Description and history

The property was at one time owned by Ulysses S. Grant and prior to that, by the Dent family. It is now owned by the Busch family, who owned the Anheuser-Busch Brewing Company for many years until it was sold to InBev in 2008. Grant's Farm has been an animal reserve for many years and is open to the public for free; however, there is a parking fee of $12 per vehicle. This fee helps to maintain the farm. The farm is home to such animals as buffalo, elephants, camels, kangaroos, donkeys, goats, peacocks, the iconic Budweiser Clydesdales and many more.

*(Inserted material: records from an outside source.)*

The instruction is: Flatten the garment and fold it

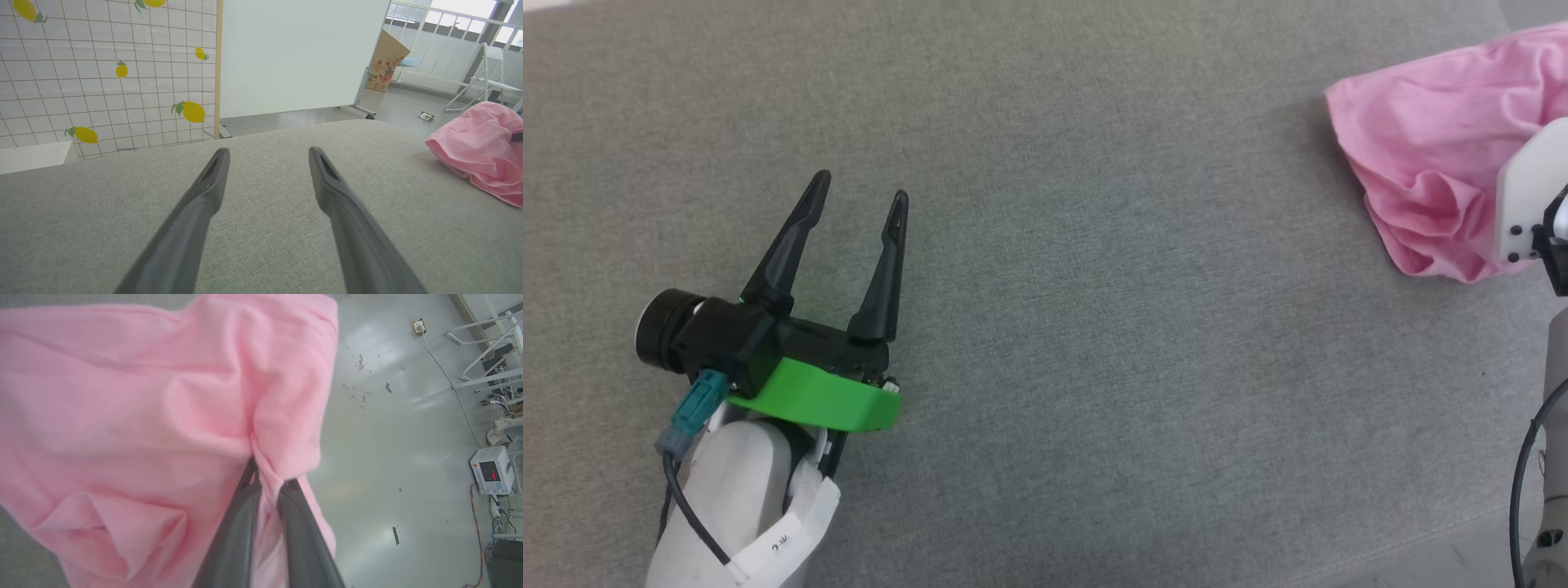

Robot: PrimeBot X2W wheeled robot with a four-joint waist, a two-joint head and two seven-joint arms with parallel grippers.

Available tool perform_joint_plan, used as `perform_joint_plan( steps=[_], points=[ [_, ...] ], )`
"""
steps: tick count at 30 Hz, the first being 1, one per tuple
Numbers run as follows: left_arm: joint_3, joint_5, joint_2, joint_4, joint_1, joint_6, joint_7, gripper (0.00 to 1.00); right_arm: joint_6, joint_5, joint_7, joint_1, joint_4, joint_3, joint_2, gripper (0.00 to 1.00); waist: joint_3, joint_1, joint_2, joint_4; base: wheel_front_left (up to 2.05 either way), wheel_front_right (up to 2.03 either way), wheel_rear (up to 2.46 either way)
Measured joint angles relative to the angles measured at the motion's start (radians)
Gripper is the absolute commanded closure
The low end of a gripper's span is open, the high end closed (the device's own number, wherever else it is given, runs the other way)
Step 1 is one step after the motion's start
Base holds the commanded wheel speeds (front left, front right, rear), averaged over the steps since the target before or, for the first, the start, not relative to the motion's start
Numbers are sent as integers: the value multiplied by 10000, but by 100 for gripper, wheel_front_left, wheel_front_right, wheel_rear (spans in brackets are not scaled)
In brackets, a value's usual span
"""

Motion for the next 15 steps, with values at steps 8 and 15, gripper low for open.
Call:
perform_joint_plan(
  steps=[8,15],
  points=[
    [140,-46,-117,130,14,0,0,0,2,-859,-1055,-222,510,-1231,401,0,40,1,0,70,0,0,0],
    [290,-280,-752,476,381,0,0,0,2,153,-2857,-169,589,-1195,451,0,-793,0,0,316,0,0,0]
  ],
)
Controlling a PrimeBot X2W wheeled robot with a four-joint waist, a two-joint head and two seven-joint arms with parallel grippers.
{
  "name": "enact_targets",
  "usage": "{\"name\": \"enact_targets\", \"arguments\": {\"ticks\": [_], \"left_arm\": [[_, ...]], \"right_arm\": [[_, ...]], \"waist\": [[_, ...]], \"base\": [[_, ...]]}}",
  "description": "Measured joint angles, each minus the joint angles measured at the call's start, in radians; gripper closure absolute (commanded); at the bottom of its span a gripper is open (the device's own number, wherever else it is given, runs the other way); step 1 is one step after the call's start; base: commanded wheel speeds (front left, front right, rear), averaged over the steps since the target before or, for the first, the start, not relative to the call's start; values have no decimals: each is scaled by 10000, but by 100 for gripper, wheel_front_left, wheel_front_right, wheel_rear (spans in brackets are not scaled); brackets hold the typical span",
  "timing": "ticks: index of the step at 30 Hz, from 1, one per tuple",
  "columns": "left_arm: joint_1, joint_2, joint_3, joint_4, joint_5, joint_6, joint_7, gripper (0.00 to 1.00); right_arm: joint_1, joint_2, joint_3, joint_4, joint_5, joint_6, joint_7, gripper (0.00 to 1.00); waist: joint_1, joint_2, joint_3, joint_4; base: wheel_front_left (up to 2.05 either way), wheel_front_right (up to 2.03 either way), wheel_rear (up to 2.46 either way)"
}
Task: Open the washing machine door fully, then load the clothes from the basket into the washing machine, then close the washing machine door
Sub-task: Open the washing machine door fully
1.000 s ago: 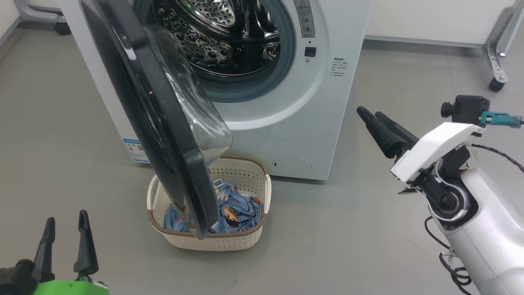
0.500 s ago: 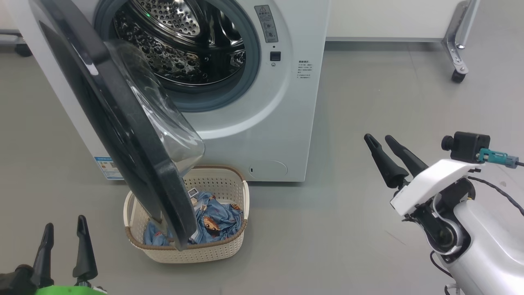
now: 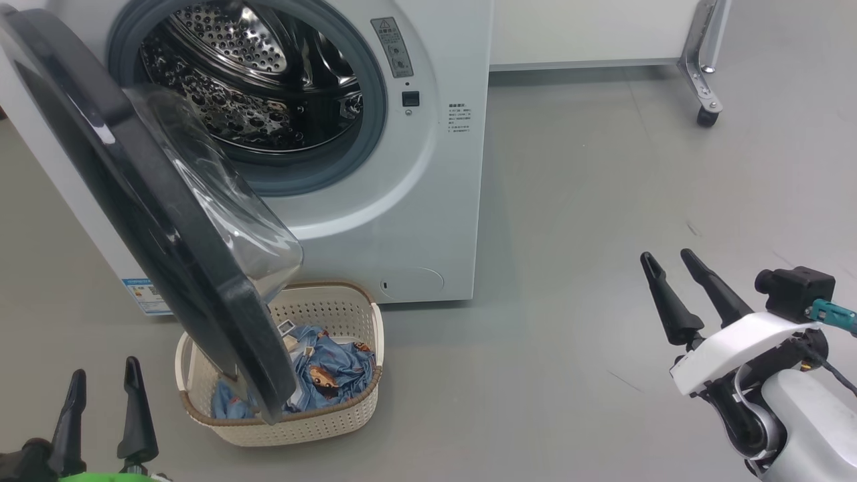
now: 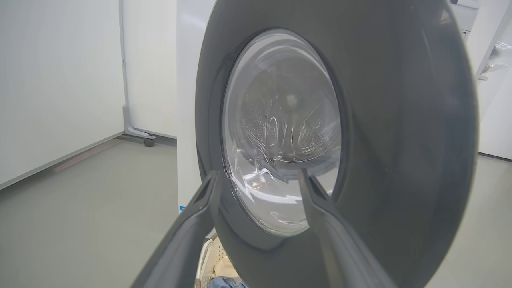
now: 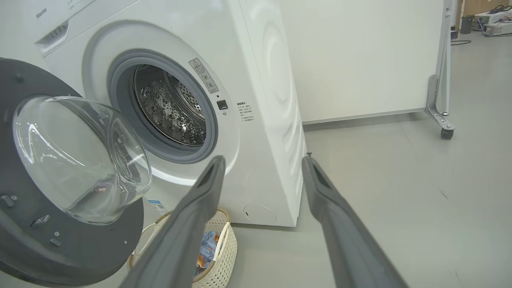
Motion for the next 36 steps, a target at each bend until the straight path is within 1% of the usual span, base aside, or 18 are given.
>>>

Most of these animals can be seen by visitors on a tram tour of the deer park region of the park, while the Clydesdales are found in their nearby barn and pastures. The farm also contains a cabin called "Hardscrabble," which was built by Ulysses S. Grant in 1856 on another part of the property and later relocated to Grant's Farm. It is the only remaining structure that was hand-built by a U.S. president prior to assuming office.[1]

Also on the farm is the Busch family mansion, and a house in which Ulysses S. Grant resided between the Mexican and Civil Wars--White Haven. This had been his wife, Julia Grant's, family home. Colonel Frederick Dent, Julia's father, gave 80 acres of the farm to the couple as a wedding present on what today is Rock Hill Road. Grant built his cabin on this land.[2] Colonel Dent was a farmer in St. Louis County. He owned 925 acres along Gravois Creek, 10 miles southwest of the city, and owned slaves to farm the land. Five miles from the Dent farm was Jefferson Barracks, where Ulysses S. Grant was assigned in 1843, after attending West Point and rooming with Julia Dent's brother.[2] Grant's cabin was featured at the 1904 World's Fair. White Haven, next door to Grant's Farm, the Busch family estate, is now a national historic site: the Ulysses S. Grant National Historic Site.[2]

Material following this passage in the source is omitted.